Die Widerstände gegen die Gleichstellung von Frauen in der Wissenschaft werden von vielen Betroffenen offenbar nach wie vor als zu stark wahrgenommen. Ihre Hoffnungen auf eine langfristige Karriere in der Geschichtswissenschaft scheinen gering zu sein.  Allerdings ist es nicht vorrangig die von Politik und Medien immer wieder beschworene Unvereinbarkeit von Familie und akademischer Karriere, die einer gleichberechtigten Integration von Frauen im Wege steht. Die neuere Forschung zu Wissenschaft und Geschlecht verweist vielmehr darauf, dass es primär die akademische Kultur in einem Fach und einem nationalen Universitätssystem ist, die eine gleichberechtigte Integration behindert, worauf sowohl die massiven Differenzen zwischen einzelnen Fächern und Fächergruppen beim Professorinnenanteil als auch die hier ganz erheblichen nationalen Unterschiede verweisen.[9] Vielleicht ist es an der Zeit, dem Vorstand des Verbandes der Historiker und Historikerinnen Deutschlands vorzuschlagen, eine Erhebung zur Situation von Frauen in der Geschichtswissenschaft durchzuführen, um mehr über die Gründe zu erfahren und eine verstärkte Diskussion anzuregen?

 

 


[1] Sigrid Matzen-Stöckert: Ein Experiment am Historischen Seminar der Universität Hamburg: Frauen im Nationalsozialismus (zweisemestrige Übung). In: Kristina von Soden und Gabi Zipfel (Hg.), 70 Jahre Frauenstudium: Frauen in der Wissenschaft.

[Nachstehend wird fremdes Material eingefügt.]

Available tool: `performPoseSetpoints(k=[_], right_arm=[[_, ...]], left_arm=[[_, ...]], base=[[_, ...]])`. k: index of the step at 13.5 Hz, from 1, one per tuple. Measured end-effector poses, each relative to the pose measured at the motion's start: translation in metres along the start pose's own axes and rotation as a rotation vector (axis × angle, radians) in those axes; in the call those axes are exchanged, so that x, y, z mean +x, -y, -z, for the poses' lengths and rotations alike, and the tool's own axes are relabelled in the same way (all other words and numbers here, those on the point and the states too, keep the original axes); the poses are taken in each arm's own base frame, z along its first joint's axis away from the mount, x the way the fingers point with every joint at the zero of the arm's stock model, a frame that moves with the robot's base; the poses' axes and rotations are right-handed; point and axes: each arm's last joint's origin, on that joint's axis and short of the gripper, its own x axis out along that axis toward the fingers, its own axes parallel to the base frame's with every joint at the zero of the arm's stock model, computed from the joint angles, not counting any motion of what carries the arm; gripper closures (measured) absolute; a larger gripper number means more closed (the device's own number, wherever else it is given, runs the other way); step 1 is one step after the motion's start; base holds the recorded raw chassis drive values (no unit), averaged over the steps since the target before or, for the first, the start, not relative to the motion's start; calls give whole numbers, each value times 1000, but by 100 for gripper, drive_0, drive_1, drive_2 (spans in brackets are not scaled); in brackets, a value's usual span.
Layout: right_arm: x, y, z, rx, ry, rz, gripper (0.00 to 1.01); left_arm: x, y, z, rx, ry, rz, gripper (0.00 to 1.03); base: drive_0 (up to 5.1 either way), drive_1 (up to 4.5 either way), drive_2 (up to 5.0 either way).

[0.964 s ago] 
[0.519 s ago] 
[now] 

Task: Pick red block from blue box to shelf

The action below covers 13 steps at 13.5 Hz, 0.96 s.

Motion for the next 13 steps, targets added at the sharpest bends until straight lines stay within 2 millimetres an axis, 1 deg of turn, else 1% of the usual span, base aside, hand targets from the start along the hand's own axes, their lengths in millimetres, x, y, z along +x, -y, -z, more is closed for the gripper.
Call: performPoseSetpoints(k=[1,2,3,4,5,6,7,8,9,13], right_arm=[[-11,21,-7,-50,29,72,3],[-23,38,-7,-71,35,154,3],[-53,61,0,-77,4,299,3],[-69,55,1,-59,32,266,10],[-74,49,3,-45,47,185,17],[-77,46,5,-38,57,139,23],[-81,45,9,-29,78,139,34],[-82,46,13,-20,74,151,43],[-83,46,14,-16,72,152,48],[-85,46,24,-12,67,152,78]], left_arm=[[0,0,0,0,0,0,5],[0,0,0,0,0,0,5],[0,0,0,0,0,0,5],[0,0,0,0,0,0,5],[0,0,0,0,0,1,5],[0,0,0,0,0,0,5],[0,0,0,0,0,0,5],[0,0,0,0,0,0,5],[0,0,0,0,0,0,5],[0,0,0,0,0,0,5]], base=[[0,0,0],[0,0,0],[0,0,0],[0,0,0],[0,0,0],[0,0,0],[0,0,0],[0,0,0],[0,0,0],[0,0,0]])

Köln 1979, S. 81-108.

[2] Karen Hagemann: Gleichberechtigt? Frauen in der bundesdeutschen Geschichtswissenschaft. In: Zeithistorische Forschungen, 13, Nr. 1 (2016), S. 108-135, insb. Tabellen 1 und 2.

[3] Wissenschaftsrat: Empfehlungen zur Chancengleichheit von Wissenschaftlerinnen und Wissenschaftlern, Berlin 2007, S. 10.

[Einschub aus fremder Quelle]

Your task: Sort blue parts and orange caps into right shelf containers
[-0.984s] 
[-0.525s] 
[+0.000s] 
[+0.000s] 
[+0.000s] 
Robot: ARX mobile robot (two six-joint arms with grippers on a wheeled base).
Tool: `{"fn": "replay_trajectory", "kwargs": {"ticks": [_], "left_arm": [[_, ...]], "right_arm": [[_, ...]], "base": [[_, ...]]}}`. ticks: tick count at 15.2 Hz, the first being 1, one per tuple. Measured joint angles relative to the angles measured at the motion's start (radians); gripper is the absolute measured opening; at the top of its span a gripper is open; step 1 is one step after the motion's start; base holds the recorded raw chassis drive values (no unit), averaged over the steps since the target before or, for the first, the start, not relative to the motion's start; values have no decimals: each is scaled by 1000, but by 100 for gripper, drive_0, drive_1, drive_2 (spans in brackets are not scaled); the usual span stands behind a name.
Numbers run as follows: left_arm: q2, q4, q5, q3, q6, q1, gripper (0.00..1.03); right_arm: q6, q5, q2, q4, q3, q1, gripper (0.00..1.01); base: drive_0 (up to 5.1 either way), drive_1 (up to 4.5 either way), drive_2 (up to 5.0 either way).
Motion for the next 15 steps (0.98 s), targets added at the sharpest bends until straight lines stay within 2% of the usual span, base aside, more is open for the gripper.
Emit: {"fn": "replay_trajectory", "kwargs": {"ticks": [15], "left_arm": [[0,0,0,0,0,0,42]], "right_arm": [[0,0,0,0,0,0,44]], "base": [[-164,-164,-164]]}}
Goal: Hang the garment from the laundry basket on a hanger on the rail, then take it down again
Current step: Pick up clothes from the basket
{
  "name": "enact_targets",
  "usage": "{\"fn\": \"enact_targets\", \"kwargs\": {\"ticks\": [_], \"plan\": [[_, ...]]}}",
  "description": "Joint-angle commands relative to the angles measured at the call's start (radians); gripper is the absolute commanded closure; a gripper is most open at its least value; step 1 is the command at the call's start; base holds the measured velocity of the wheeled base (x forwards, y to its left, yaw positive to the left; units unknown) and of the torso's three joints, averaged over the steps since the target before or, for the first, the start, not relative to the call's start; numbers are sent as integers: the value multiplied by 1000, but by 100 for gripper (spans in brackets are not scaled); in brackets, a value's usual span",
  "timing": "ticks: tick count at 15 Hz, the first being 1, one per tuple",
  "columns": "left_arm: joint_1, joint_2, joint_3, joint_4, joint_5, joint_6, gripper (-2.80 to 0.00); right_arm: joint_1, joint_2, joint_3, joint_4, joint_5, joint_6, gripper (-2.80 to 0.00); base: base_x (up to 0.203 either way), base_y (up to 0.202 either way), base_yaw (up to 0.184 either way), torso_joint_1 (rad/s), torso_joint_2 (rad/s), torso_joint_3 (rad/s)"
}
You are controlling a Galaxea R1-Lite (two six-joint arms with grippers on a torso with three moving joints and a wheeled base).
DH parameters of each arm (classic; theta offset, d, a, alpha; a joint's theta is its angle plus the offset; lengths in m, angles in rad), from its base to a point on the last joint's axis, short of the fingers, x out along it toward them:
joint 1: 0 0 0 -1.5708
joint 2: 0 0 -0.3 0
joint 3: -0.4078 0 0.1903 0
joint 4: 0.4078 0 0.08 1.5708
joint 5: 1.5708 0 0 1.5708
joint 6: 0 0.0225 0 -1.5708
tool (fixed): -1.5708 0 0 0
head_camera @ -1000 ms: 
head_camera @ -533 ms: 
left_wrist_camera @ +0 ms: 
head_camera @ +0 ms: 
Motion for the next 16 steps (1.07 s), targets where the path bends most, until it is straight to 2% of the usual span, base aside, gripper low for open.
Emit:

[4] Statistisches Bundesamt: Bildung und Kultur: Personal an den Hochschulen, 2017. Bonn und Berlin 2018, S. 36-38 und 110-12.

[5] Siehe für die Zeit vor 2002: Hagemann: Gleichberechtigt, Tabelle 2.; sowie Friederike Milbradt, Deutschland: Professorinnen, ZEIT Magazin Nr. 51/2018.

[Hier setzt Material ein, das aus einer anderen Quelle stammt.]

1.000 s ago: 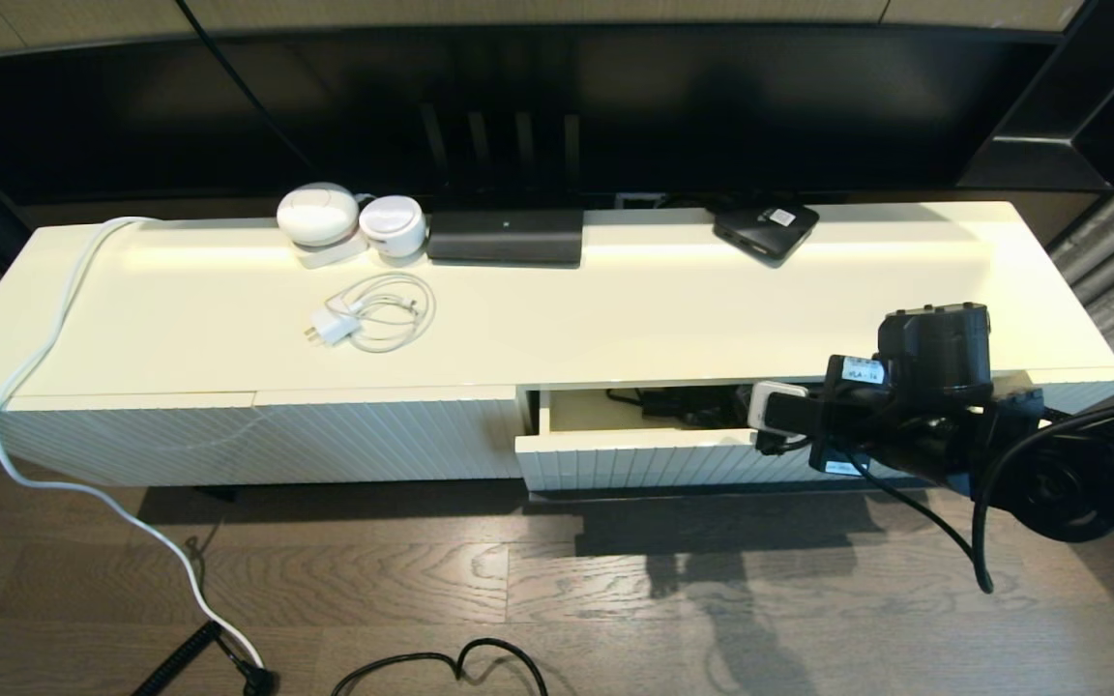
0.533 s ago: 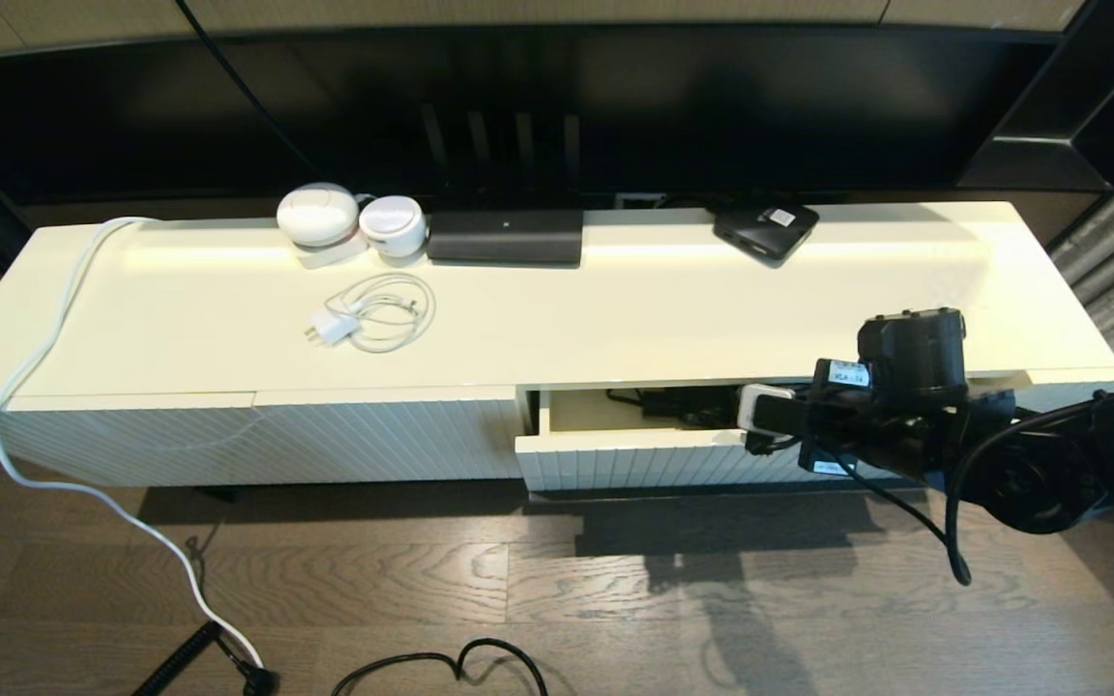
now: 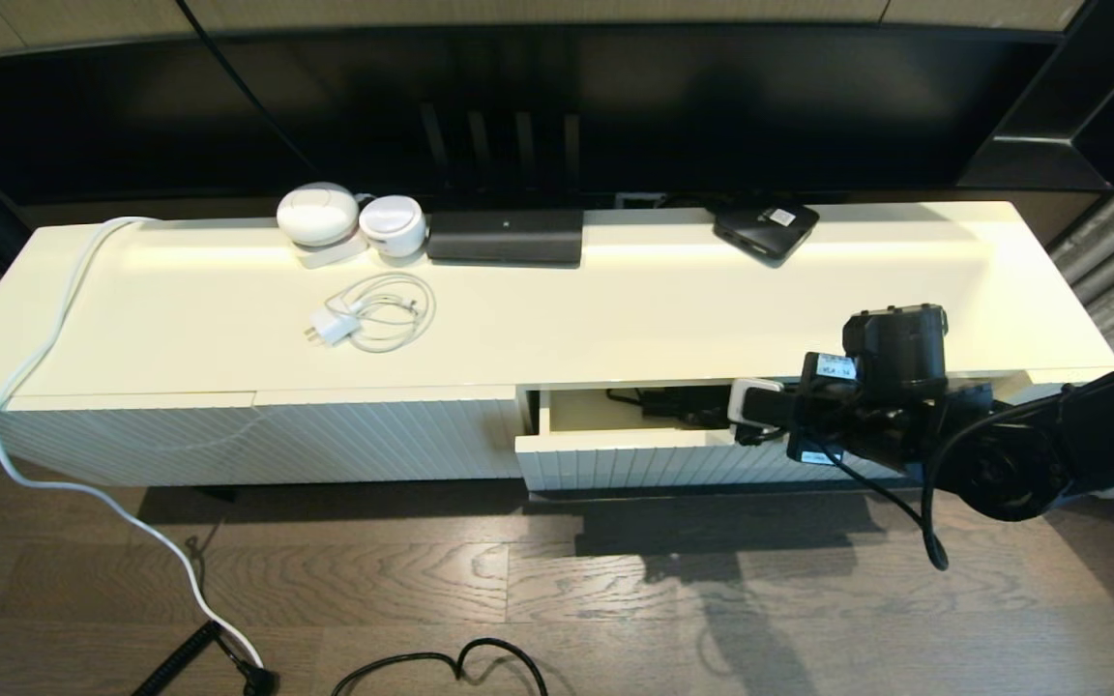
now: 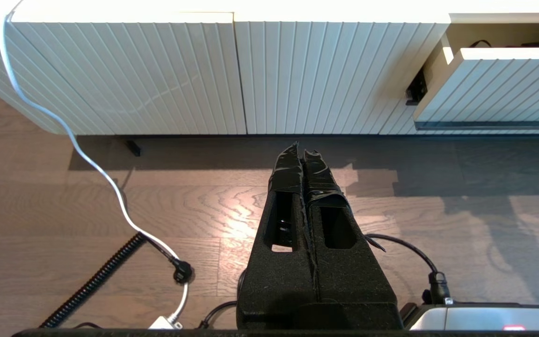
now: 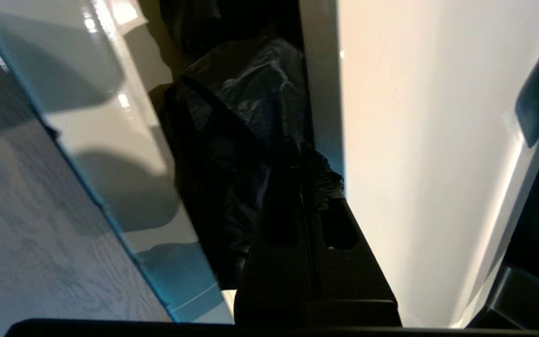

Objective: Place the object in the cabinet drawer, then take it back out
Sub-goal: Open the drawer

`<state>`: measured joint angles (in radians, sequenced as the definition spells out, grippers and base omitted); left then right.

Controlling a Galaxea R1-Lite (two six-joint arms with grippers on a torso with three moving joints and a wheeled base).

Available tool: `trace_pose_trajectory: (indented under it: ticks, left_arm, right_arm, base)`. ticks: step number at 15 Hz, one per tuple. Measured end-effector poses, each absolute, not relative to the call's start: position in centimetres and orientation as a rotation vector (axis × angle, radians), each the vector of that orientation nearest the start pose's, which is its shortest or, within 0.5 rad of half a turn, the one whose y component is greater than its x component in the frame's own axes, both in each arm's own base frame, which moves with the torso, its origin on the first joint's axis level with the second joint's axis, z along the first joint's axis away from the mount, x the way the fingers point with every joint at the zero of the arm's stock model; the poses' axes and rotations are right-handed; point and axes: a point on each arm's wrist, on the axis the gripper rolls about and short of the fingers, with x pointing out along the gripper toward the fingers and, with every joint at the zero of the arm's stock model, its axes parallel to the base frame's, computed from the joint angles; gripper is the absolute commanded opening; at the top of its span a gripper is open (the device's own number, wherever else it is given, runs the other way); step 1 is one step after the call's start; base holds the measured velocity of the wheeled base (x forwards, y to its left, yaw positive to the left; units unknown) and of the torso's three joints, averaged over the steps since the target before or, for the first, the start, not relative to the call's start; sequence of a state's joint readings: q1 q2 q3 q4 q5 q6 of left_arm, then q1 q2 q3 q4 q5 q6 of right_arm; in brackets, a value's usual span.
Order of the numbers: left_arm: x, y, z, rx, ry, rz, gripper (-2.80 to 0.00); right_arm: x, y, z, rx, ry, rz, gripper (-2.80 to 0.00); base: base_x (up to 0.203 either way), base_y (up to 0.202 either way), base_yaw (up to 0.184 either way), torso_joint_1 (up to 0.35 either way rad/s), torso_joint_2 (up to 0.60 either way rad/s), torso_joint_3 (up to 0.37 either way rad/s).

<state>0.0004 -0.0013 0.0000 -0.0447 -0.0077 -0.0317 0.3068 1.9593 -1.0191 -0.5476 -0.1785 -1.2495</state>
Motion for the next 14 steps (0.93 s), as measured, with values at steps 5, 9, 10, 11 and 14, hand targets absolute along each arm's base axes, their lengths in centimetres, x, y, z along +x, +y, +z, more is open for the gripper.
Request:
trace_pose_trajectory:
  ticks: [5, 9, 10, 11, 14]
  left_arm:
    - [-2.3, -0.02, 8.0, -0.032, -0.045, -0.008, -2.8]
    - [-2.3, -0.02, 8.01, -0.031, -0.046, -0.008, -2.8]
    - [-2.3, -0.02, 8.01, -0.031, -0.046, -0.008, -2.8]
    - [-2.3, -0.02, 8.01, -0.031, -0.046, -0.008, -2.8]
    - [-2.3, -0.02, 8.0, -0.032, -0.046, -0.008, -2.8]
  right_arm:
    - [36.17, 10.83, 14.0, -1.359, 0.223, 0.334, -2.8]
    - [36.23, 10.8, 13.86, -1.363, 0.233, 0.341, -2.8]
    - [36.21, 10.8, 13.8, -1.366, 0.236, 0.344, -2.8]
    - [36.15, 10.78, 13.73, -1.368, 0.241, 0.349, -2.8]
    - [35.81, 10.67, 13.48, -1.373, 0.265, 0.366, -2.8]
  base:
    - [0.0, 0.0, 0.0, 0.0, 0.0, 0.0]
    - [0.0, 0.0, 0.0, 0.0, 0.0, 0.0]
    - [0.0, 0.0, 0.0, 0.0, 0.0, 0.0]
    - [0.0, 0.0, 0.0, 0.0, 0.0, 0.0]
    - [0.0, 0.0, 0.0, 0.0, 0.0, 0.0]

[6] Vgl. Karen Hagemann und Donna Harsch: Gendering Central European History: Changing Representations of Women and Gender in Comparison, 1968–2017. In: Special Issue for the 50th anniversary, Central European History 51, Nr. 1 (2018), S. 114-127; sowie Karen Hagemann und Sarah Summers: Gender and Academic Culture: Women in the Historical Profession of Germany and the United States since 1945. In: Michael Meng and Adam R. Seipp (Hg.), Modern Germany in Transatlantic Perspective. New York and Oxford: 2017, S. 95-125.

[7] Hagemann: Gleichberechtigt; Statistische Bundesamt: Bildung und Kultur: Prüfungen an Hochschulen, 2010, S. 15-17; ebd. 2017, S. 16-18.

[8] Statistische Bundesamt: Bildung und Kultur: Personal and den Hochschulen, 2017, S. 31-33.

[9] Vgl. Hagemann: Gleichberechtigt (2017).